Reputation: 3561
I'm required to write a C++ function that, given a range (a,b], returns the number of nodes in an AVL tree that are in that given range, specifically in log(n) time complexity. I can add more fields to the tree's nodes if I need to do so.
I should point out that a,b will not necessarily appear in the tree. For example, if the tree's nodes are: 1,2,5,7,9,10, then running the function using the parameters (3,9] should return 3.
Which algorithm should I use to achieve this?
Upvotes: 0
Views: 6280
Reputation: 2648
First you could implement a split by key operation. That is, given a tree, to perform split(tree, key, ts, tg)
splits the key in two trees; ts
contains the keys less than key
; t2
the greater or equal ones. This operation can be done in O(lg n).

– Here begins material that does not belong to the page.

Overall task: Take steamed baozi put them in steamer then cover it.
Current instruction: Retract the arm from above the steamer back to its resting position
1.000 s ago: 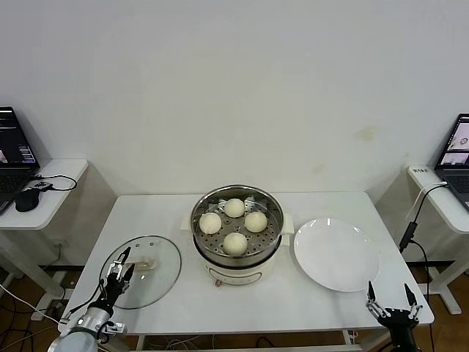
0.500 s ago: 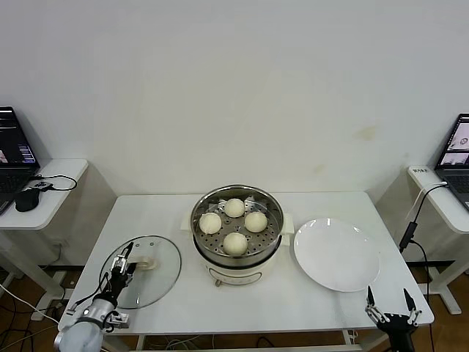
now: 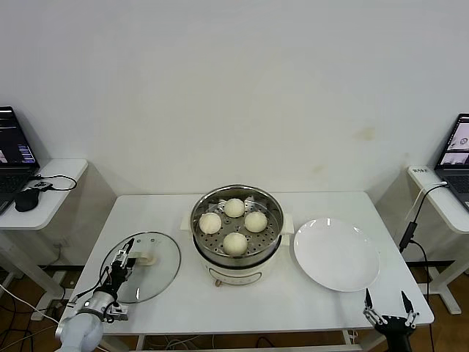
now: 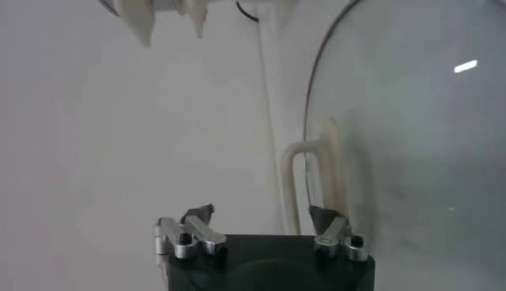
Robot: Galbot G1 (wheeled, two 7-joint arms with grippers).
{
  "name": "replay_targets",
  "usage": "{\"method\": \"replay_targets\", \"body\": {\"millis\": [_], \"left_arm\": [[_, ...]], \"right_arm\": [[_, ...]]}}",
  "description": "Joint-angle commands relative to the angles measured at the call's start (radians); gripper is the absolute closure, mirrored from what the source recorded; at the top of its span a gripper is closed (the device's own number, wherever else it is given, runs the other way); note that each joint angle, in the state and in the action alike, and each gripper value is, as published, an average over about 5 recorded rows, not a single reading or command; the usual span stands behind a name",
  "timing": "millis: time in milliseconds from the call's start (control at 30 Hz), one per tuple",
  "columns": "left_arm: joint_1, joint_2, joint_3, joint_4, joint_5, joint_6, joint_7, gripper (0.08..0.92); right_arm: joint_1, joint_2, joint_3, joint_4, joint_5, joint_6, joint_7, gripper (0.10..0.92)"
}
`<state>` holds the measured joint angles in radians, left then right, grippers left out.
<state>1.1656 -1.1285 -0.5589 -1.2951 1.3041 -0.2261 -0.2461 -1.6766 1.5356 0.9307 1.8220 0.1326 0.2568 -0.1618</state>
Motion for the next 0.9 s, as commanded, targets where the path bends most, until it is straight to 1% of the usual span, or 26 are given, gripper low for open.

Then, with two splits, the first on a and the second on b you can obtain the desired subset range in O(lg n).
The split could be implemented as follows (pseudo code):
void split(Node * root, const Key & key, Node *& ts, Node *& tg) noexcept
{
if (root == Node::NullPtr)
return;
if (key < KEY(root))
{
Node * r = RLINK(root), * tgaux = Node::NullPtr;
split(LLINK(root), key, ts, tgaux);
insert(tgaux, root); // insert root in tgaux
tg = join_ex(tgaux, r);
}
else
{ // ket greater or equal than key to tg
Node * l = LLINK(root), *tsaux = Node::NullPtr;
split(RLINK(root), key, tsaux, tg));
insert(tsaux, root); // insert root in tsaux
ts = join_ex(l, tsaux);
}
}
The join_ex(t1, t2)
joins two exclusive trees; that is, all the keys of t1 are lesser that any key of tree t2. This join can be implemented in O(lg n) in a similar way to the concatenation described by Knuth in TAOCP V3 6.2.3.
Grosso modo if you want to join l
and r
, then suppose h(l) > h(r). You remove from r
the leftmost node (the minimum). Let j
this join node and r'
the resulting tree (r
- j
). Now you descend by the right side of r
until reaching a node p
such that h(p) - h(r')
equals 0 or 1. At this moment you do
And you treat p
as if this was inserted.
EDIT: I was wrong in interpreting the question. Sorry. I did not see that it was to count not to calculate a set. The following would be my answer. I do not erase what I've written because I think it is useful anyway.
Ami Tavory was right.
If you use extended trees, that is to store the subtree cardinality in each node, then you could easily compute the inorder positios of a key. I usually call to this operation position(key)
. If key
is not in the set then it returns the position that key
had if it was inserted in the tree.
The inorder position of root is the cardinality of left tree.
Now, in order to count the cardinality of [a, b) set you perform position(b) - position(a)
. You could require to do some adjustments if a or b are not present in the tree. But basically is thus.
position(key)
is, I think, "naturally" simple. Supposing that the node cardinality is accessed with COUNT(node)
:
long position(Node * root, const Key & key) noexcept
{
if (r == Node::NullPtr)
return 0;
if (key < KEY(root))
return position(LLINK(r), key, p);
else if (KEY(r) < key)
return position(RLINK(r), key) + COUNT(LLINK(r)) + 1;
else // the root contains key
return COUNT(LLINK(r));
}
Since an avl tree is balanced, position takes O(lg n). So two calls take O(lg n). A non recursive version is simple.
I hope you know to forgive my mistake
Upvotes: 1
Reputation: 76297
This is a famous problem - dynamic order statistcs by tree augmentation.
You basically need to augment your nodes so that when you look at a child pointer, you know how many children are in the child's subtree at time O(1). It's easy to see that this can be done without affecting the complexity.
Once you have that, you can answer any query (between this and that, inclusive/exclusive - all possibilities) by performing two traversals from node to roots. The exact traversals depend on the details (check the functions lower_bound
and upper_bound
in C++ for example).
Upvotes: 2